“When I started my practice,” Laxmikant Rathi said, “I was the only Psychiatrist in the town — now the number has grown to 15. A common man now knows what stress, anxiety, and depression are all about and actively seeks a Psychiatrist’s help — a huge departure from the culture that prevailed in the 1980s.”
He arrived in Amravati in February 1982 with a DPM and MD from GS Medical College and KEM Hospital, Mumbai, and opened his practice. He was 26. He was the first psychiatrist the city had. The hospital he built, named after his father Shri Gowardhandasji Rathi, carries 25 beds and serves a population that has, across four decades, slowly and haltingly come to accept that the mind needs the same care as the body.
The Education
Laxmikant was born in Raipur into a business family and grew up in Amravati, attending Manibai Gujarati High School and then Vidarbha Mahavidyalaya for his premed year. He entered Government Medical College, Nagpur in 1973. After graduation, he interned at Kondhali primary health centre with Nandkishor Chandak, Omprakash Bohra, Nandkishor Taori, and Harish Baheti, and completed his urban posting at the Civil Hospital, Amravati.

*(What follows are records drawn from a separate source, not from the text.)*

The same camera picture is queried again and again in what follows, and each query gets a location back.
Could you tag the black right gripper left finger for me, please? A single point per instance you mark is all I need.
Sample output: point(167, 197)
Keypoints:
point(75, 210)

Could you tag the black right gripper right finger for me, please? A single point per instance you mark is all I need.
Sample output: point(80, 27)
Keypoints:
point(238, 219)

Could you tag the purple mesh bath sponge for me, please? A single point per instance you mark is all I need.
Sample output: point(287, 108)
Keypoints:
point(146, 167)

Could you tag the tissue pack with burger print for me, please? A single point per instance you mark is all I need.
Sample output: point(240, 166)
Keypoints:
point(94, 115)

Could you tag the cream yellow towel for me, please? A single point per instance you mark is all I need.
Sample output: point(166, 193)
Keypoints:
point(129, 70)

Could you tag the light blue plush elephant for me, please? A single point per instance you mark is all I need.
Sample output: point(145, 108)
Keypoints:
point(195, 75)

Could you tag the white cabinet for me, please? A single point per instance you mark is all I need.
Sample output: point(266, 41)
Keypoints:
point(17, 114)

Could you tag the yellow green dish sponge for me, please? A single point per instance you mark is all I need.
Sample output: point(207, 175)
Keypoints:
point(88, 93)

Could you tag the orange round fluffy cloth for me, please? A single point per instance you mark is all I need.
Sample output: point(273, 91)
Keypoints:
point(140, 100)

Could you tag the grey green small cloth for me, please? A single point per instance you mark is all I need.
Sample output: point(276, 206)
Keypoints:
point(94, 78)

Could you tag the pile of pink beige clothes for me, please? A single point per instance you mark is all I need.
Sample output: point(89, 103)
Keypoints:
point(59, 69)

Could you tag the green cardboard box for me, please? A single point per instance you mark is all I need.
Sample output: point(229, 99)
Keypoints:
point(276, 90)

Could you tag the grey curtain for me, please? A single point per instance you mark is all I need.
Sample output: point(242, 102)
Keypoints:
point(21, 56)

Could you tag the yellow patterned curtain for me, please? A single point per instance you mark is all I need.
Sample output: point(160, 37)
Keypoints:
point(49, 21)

He had badly wanted to do postgraduation in Medicine or Paediatrics. Neither opened for him. In Mumbai, working through house jobs at Cooper Hospital — one in Medicine, one in Psychiatry — something shifted. He developed, as he described it, a deep interest. He enrolled at Seth GS Medical College and KEM Hospital, earned his DPM and then his MD in Psychological Medicine, writing his thesis on the psychiatric aspects of colostomy under Dr JS Apte.
The Amravati Career
Over four decades, the clinical practice grew alongside an administrative and civic life of unusual breadth. He served as district governor of Lions Club International in 2007–08, as Council Chairman Chief covering Maharashtra, Gujarat, Rajasthan, Chhattisgarh, and Madhya Pradesh — nearly 6,000 Lions working under him. He was Founder President of the Vidarbha and Amravati Psychiatrist Associations, President of the Indian Psychiatric Society (Western Zone), and President of the Amravati branch of the Indian Medical Association. On 1 July 2010, President Pratibha Patil honoured him at the Rashtrapati Bhavan, Delhi.
In 1993, he began writing poetry. On the seventh day after his father’s death, he wrote “Babuji O Babuji,” and has not stopped since. Close to 80 poems have accumulated, all unpublished, covering everything that touches him. He is invited across Vidarbha to recite his poems and ghazals.
“I often tell my patients,” he said, “that I cannot imagine your anxiety, stress, or worry — and therefore cannot show you how they impact your life and thoughts. But I can help you lead a better and happier life by fixing the very chemicals in your brain that are creating havoc with your mind and body.